» What this task involves
Return the listing that follows exactly, with no pictures included.

» Available data
□ □ □ □ □ □ □

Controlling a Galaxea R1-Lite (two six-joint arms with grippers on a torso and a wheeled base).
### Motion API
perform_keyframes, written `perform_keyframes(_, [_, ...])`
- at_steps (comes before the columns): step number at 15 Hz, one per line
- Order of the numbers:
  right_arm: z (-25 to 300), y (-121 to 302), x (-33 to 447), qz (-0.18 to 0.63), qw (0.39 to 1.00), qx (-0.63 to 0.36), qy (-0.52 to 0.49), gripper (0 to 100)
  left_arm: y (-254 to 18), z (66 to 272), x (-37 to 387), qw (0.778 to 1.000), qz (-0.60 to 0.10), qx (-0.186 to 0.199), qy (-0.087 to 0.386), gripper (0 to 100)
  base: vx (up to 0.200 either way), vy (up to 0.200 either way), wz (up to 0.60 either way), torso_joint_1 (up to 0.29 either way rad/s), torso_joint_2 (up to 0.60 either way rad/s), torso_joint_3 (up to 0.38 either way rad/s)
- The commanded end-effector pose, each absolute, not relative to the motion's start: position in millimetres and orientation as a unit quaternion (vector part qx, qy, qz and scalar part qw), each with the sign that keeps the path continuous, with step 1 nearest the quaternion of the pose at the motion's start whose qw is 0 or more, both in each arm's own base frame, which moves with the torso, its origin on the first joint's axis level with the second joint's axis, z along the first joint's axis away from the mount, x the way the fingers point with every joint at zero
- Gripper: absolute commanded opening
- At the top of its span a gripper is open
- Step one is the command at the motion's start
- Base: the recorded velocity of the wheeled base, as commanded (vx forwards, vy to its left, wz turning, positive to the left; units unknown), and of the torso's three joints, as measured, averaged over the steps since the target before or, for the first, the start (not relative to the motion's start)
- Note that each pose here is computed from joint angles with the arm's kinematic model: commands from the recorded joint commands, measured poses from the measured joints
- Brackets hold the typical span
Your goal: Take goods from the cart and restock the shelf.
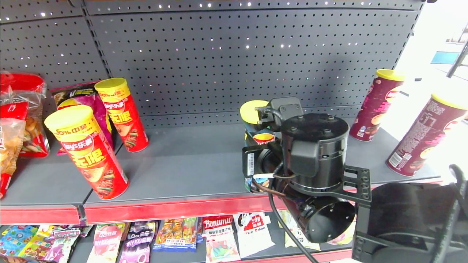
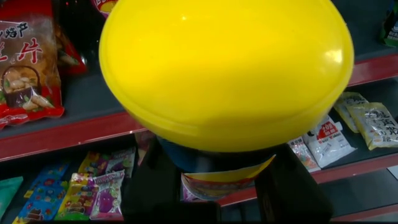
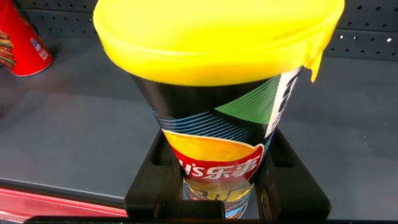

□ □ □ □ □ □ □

» Answer to this task
Controlling a Galaxea R1-Lite (two six-joint arms with grippers on a torso and a wheeled base).
### Motion API
perform_keyframes, written `perform_keyframes(_, [_, ...])`
- at_steps (comes before the columns): step number at 15 Hz, one per line
- Order of the numbers:
  right_arm: z (-25 to 300), y (-121 to 302), x (-33 to 447), qz (-0.18 to 0.63), qw (0.39 to 1.00), qx (-0.63 to 0.36), qy (-0.52 to 0.49), gripper (0 to 100)
  left_arm: y (-254 to 18), z (66 to 272), x (-37 to 387), qw (0.778 to 1.000), qz (-0.60 to 0.10), qx (-0.186 to 0.199), qy (-0.087 to 0.386), gripper (0 to 100)
  base: vx (up to 0.200 either way), vy (up to 0.200 either way), wz (up to 0.60 either way), torso_joint_1 (up to 0.29 either way rad/s), torso_joint_2 (up to 0.60 either way rad/s), torso_joint_3 (up to 0.38 either way rad/s)
- The commanded end-effector pose, each absolute, not relative to the motion's start: position in millimetres and orientation as a unit quaternion (vector part qx, qy, qz and scalar part qw), each with the sign that keeps the path continuous, with step 1 nearest the quaternion of the pose at the motion's start whose qw is 0 or more, both in each arm's own base frame, which moves with the torso, its origin on the first joint's axis level with the second joint's axis, z along the first joint's axis away from the mount, x the way the fingers point with every joint at zero
- Gripper: absolute commanded opening
- At the top of its span a gripper is open
- Step one is the command at the motion's start
- Base: the recorded velocity of the wheeled base, as commanded (vx forwards, vy to its left, wz turning, positive to the left; units unknown), and of the torso's three joints, as measured, averaged over the steps since the target before or, for the first, the start (not relative to the motion's start)
- Note that each pose here is computed from joint angles with the arm's kinematic model: commands from the recorded joint commands, measured poses from the measured joints
- Brackets hold the typical span
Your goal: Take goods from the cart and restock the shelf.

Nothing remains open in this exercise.